TRY IT – The answer is the data repeated in full, with no pictures included.
*** PROVIDED MATERIAL
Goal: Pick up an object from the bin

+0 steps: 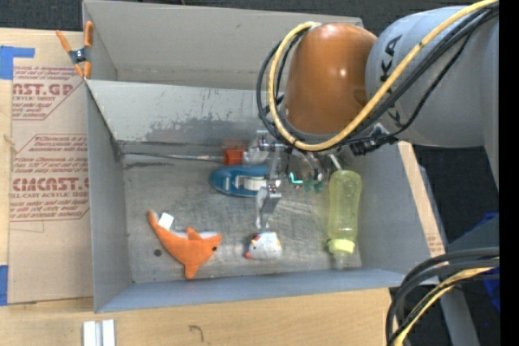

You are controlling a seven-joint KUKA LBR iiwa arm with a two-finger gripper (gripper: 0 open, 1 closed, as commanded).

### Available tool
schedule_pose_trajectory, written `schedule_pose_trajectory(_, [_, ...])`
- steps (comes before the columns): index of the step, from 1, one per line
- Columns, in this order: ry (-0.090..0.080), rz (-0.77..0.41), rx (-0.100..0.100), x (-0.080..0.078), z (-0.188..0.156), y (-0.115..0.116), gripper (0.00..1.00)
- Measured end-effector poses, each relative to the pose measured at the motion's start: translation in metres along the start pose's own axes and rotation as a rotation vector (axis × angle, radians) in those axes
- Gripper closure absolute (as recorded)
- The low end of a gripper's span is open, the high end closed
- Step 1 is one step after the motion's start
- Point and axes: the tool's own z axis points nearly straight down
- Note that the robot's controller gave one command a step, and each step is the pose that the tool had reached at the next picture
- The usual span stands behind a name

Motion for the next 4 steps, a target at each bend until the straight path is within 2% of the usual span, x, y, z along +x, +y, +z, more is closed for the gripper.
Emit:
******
ANSWER AREA –
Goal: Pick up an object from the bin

+0 steps: 

You are controlling a seven-joint KUKA LBR iiwa arm with a two-finger gripper (gripper: 0 open, 1 closed, as commanded).

### Available tool
schedule_pose_trajectory, written `schedule_pose_trajectory(_, [_, ...])`
- steps (comes before the columns): index of the step, from 1, one per line
- Columns, in this order: ry (-0.090..0.080), rz (-0.77..0.41), rx (-0.100..0.100), x (-0.080..0.078), z (-0.188..0.156), y (-0.115..0.116), gripper (0.00..1.00)
- Measured end-effector poses, each relative to the pose measured at the motion's start: translation in metres along the start pose's own axes and rotation as a rotation vector (axis × angle, radians) in those axes
- Gripper closure absolute (as recorded)
- The low end of a gripper's span is open, the high end closed
- Step 1 is one step after the motion's start
- Point and axes: the tool's own z axis points nearly straight down
- Note that the robot's controller gave one command a step, and each step is the pose that the tool had reached at the next picture
- The usual span stands behind a name

Motion for the next 4 steps, a target at each bend until the straight path is within 2% of the usual span, x, y, z along +x, +y, +z, more is closed for the gripper.
Emit:

Nothing else is needed to complete the answer.